===== Records provided

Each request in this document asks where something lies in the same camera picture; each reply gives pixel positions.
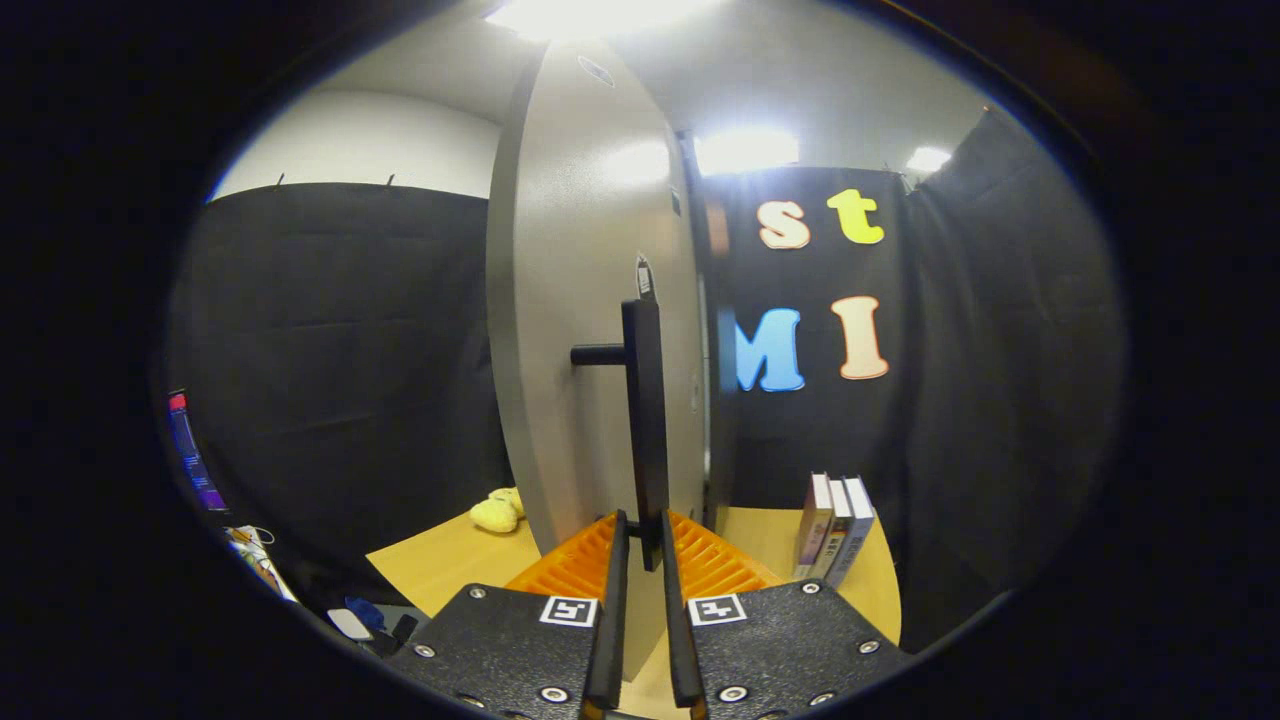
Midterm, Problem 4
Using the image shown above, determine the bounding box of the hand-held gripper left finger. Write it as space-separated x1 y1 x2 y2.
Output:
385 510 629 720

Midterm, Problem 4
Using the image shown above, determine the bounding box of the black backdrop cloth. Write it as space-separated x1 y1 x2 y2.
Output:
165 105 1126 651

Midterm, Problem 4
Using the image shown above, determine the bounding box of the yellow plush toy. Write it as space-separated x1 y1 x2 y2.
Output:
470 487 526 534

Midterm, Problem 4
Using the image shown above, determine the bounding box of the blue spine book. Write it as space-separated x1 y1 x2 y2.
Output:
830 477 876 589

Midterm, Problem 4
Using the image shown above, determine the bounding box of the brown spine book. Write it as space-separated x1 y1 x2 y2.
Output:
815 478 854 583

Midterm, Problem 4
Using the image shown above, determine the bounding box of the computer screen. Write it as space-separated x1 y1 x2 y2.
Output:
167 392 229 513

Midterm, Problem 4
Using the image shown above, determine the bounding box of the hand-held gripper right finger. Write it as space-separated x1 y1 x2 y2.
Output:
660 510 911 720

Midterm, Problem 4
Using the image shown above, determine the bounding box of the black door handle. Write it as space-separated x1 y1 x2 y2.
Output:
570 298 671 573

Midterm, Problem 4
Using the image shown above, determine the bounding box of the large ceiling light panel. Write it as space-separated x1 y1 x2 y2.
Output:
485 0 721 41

==========
===== Records provided

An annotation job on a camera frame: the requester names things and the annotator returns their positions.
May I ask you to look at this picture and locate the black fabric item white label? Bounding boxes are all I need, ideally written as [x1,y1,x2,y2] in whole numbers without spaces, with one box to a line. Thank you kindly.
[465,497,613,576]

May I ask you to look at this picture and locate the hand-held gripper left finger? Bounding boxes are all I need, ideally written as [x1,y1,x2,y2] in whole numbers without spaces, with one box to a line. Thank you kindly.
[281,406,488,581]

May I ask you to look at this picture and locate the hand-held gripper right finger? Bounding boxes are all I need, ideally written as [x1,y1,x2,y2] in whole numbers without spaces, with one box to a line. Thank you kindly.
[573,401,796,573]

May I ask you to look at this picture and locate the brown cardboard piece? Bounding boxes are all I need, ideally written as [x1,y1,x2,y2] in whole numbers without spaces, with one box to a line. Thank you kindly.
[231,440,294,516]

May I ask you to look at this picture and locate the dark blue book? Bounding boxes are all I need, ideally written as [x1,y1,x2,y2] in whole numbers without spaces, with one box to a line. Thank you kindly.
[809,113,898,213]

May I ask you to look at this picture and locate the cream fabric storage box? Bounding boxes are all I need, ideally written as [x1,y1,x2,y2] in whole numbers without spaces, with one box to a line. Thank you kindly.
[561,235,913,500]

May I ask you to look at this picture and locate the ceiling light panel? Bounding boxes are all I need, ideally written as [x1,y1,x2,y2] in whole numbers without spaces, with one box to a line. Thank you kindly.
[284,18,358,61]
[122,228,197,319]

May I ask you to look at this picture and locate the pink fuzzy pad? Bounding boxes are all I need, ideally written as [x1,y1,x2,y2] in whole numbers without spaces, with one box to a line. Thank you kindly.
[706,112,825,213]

==========

What you will do:
Please work out how many lines of the records contain "spine" and give only that number.

Task response:
2